Prompt:
Read through the records below and copy each line that uses the word "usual".

Data items:
::::
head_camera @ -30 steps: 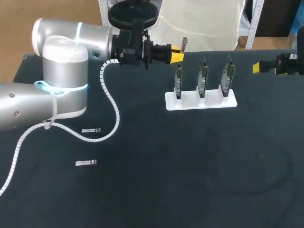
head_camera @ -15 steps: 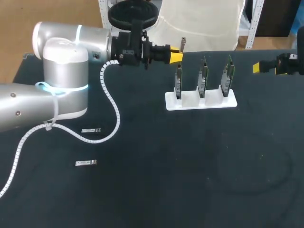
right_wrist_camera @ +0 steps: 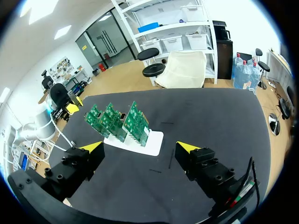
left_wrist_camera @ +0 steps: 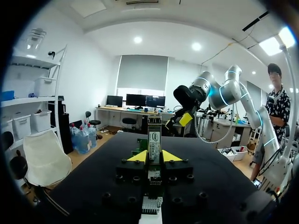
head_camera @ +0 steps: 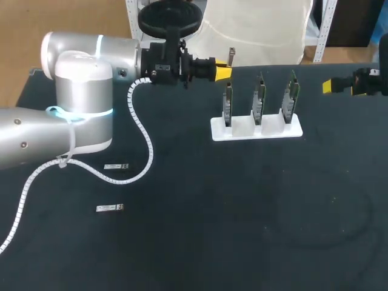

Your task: Pick up the optical module with the left hand, and insert it into the network port with the right hand.

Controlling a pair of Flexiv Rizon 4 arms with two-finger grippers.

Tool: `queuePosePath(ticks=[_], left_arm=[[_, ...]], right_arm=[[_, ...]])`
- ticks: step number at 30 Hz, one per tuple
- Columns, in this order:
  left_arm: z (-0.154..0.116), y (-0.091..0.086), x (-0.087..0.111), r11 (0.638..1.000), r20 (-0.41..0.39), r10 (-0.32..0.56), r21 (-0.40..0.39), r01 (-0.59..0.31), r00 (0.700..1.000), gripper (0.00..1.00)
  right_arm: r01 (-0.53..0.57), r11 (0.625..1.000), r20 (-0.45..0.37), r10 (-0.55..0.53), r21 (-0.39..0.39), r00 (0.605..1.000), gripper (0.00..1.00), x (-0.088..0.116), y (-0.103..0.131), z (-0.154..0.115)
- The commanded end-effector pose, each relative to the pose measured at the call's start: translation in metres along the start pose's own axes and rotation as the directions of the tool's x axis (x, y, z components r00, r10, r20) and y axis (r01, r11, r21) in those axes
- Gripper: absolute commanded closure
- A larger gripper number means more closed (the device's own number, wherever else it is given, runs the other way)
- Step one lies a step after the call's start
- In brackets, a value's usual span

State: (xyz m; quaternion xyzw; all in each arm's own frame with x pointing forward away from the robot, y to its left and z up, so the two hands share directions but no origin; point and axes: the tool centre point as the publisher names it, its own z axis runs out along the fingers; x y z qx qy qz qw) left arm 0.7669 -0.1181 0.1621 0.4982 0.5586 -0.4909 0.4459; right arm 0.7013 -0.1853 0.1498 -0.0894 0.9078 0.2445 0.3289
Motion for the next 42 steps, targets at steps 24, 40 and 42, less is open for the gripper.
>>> queuePosePath(ticks=[24,40,42], left_arm=[[0.000,-0.001,0.000,1.000,0.001,0.001,-0.004,-0.001,1.000,1.00],[0.000,-0.001,0.000,1.000,0.001,0.001,-0.004,-0.001,1.000,1.00],[0.000,-0.001,0.000,1.000,0.001,0.001,-0.004,-0.001,1.000,1.00]], right_arm=[[0.555,0.650,0.032,-0.633,-0.519,0.773,0.00,-0.089,0.059,0.026],[0.561,0.296,0.112,-0.807,-0.773,0.580,0.00,-0.089,0.109,0.069],[0.558,0.275,0.127,-0.808,-0.783,0.576,0.00,-0.089,0.114,0.072]])
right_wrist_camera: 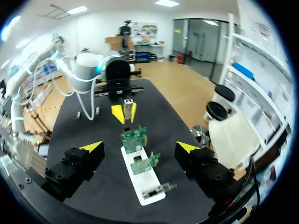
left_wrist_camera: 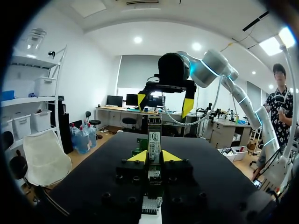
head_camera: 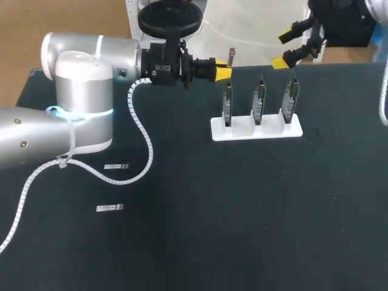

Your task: Pick up the optical module with the left hand, and insert it into the network port with the right hand.

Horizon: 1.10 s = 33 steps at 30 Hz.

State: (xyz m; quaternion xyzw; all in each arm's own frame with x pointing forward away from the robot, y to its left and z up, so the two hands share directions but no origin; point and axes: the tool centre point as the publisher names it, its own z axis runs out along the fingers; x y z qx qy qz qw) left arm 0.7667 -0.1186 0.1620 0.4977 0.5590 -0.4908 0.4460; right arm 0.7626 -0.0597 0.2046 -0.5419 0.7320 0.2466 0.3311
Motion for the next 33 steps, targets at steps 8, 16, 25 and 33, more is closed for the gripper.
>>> queuePosePath(ticks=[8,16,25,33], left_arm=[[0.000,-0.001,0.000,1.000,0.001,0.001,-0.003,-0.001,1.000,1.00],[0.000,-0.001,0.000,1.000,0.001,0.001,-0.003,-0.001,1.000,1.00],[0.000,-0.001,0.000,1.000,0.001,0.001,-0.003,-0.001,1.000,1.00],[0.000,-0.001,0.000,1.000,0.001,0.001,-0.003,-0.001,1.000,1.00]], right_arm=[[0.118,0.833,0.050,-0.108,-0.541,0.993,0.00,-0.017,0.001,0.024],[0.124,0.832,0.077,-0.098,-0.540,0.992,0.00,-0.025,0.008,0.035],[0.125,0.879,0.106,-0.085,-0.461,0.991,0.00,-0.034,0.019,0.044],[0.101,0.925,0.127,-0.058,-0.367,0.990,0.00,-0.037,0.026,0.049]])
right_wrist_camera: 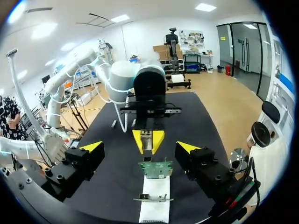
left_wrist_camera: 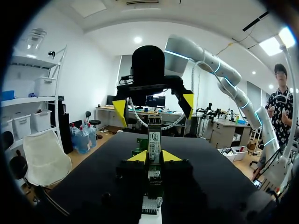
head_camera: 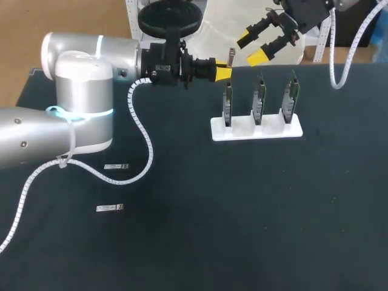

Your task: Pick up the optical module with the left hand, and insert it into the network port with the right hand.

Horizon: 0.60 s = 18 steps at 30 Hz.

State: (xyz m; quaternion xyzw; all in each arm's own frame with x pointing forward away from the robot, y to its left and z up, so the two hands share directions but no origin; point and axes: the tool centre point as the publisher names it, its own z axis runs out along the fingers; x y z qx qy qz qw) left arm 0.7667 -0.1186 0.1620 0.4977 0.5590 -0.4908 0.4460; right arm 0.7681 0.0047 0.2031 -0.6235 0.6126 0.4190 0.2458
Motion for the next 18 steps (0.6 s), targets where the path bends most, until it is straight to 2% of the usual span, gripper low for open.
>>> queuePosePath(ticks=[1,18], left_arm=[[0.000,-0.001,0.000,1.000,0.001,0.001,-0.003,-0.001,1.000,1.00],[0.000,-0.001,0.000,1.000,0.001,0.001,-0.003,-0.001,1.000,1.00]], right_arm=[[-0.008,0.995,0.011,0.007,0.096,1.000,0.00,0.002,0.012,0.007],[-0.032,0.985,0.058,0.022,0.170,0.998,0.00,-0.004,0.009,0.017]])
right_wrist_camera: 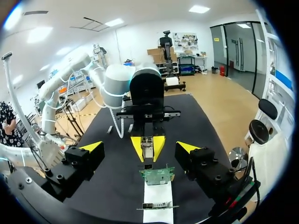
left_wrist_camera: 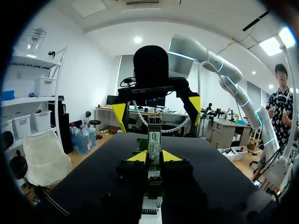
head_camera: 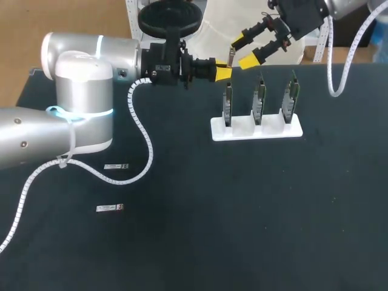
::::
Exercise output:
- In brackets, a value's usual span
Motion for the next 18 steps (0.6 s), targets where the path bends most, until it is straight to 2% of the usual span, gripper low for open.

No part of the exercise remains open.